# What is needed
Across the records, how many lines contain "gripper"? Answer with the number alone.

═══ Given entries

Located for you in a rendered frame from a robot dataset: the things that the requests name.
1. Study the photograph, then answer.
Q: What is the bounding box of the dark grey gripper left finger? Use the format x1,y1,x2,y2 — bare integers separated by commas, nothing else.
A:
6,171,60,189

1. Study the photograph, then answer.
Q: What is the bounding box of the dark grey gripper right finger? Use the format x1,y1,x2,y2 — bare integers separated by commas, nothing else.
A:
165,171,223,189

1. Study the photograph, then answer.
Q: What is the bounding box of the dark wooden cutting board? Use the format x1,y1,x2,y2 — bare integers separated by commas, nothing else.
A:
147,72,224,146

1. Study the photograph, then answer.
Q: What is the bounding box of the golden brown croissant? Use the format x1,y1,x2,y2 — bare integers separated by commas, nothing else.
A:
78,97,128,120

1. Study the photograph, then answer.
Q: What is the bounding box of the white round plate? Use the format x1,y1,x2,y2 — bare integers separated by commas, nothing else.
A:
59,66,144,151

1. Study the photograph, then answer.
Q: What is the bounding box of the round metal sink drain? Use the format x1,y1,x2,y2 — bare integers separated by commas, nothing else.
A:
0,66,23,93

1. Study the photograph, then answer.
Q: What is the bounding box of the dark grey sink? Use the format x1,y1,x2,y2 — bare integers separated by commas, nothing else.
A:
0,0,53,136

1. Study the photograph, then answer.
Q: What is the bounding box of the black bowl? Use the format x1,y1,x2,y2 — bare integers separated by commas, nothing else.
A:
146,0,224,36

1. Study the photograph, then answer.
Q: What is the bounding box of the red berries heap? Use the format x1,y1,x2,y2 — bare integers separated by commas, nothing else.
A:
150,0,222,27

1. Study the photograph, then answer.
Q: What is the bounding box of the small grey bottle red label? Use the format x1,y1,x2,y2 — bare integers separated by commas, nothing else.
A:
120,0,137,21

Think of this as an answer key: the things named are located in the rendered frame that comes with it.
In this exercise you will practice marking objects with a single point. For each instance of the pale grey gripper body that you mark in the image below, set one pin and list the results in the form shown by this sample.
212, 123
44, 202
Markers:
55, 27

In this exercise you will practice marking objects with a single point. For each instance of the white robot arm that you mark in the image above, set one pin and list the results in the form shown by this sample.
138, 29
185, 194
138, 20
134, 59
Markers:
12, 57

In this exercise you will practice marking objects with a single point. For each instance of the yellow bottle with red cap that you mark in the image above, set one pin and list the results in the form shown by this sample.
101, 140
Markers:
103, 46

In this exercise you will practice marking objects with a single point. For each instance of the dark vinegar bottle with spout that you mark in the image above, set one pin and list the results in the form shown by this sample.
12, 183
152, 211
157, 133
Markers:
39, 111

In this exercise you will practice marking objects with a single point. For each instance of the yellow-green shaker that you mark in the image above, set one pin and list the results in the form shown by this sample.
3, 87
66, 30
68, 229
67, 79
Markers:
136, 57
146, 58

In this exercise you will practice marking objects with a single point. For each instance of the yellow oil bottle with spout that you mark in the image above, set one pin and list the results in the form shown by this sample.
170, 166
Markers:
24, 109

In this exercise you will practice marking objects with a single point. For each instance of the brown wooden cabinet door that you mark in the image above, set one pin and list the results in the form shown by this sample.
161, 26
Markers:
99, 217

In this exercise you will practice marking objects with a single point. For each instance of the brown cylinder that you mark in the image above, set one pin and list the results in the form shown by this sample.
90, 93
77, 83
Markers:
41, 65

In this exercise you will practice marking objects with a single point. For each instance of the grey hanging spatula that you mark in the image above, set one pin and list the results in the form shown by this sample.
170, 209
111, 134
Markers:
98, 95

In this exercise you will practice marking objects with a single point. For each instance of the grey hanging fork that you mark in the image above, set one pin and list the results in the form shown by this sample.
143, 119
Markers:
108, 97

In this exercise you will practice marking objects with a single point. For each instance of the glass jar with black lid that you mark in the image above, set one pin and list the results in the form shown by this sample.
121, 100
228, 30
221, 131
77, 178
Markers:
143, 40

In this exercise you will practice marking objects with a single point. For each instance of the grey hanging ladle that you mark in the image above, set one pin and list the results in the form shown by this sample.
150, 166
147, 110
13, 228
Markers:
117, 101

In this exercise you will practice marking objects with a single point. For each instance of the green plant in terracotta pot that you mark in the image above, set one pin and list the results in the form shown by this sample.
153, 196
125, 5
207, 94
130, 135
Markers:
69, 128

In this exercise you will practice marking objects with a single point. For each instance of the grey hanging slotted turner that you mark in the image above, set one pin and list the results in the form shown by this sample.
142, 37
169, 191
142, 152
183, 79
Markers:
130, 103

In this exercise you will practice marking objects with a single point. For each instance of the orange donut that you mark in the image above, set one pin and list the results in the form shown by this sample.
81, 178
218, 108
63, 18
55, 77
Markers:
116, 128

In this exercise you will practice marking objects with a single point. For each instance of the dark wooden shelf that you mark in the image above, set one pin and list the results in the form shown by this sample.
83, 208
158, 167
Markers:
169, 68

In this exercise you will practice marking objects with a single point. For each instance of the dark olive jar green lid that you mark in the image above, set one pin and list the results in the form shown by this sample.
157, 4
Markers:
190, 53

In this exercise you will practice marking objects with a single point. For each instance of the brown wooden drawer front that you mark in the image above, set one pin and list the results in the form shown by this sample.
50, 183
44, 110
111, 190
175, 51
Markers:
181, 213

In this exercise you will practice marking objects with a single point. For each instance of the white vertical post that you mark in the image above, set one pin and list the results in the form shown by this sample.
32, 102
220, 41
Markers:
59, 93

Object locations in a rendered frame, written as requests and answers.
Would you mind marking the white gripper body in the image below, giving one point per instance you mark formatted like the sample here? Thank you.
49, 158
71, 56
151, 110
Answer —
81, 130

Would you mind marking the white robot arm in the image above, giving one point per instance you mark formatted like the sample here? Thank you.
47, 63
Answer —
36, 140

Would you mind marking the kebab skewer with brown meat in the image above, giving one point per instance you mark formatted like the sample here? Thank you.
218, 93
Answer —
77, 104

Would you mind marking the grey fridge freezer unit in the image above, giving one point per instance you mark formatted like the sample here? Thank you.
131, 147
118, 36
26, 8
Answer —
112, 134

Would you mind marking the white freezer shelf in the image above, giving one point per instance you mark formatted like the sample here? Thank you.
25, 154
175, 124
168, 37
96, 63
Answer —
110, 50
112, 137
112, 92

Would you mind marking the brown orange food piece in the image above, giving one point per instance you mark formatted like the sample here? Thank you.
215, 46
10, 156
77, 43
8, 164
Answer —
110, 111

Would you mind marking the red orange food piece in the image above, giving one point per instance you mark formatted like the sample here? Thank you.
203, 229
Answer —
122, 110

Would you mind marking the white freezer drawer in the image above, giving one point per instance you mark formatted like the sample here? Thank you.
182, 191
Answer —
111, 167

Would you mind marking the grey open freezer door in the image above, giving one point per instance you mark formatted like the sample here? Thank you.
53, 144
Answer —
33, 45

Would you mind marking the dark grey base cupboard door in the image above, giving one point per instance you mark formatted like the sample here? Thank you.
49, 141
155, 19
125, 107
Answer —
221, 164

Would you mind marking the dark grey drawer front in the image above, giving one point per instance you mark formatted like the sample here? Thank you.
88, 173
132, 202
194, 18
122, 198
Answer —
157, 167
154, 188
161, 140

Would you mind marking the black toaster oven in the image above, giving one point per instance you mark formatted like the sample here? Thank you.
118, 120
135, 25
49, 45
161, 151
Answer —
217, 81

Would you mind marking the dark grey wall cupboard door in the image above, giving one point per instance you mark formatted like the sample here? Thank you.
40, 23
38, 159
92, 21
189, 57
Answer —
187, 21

══════

# Answer to the exercise
4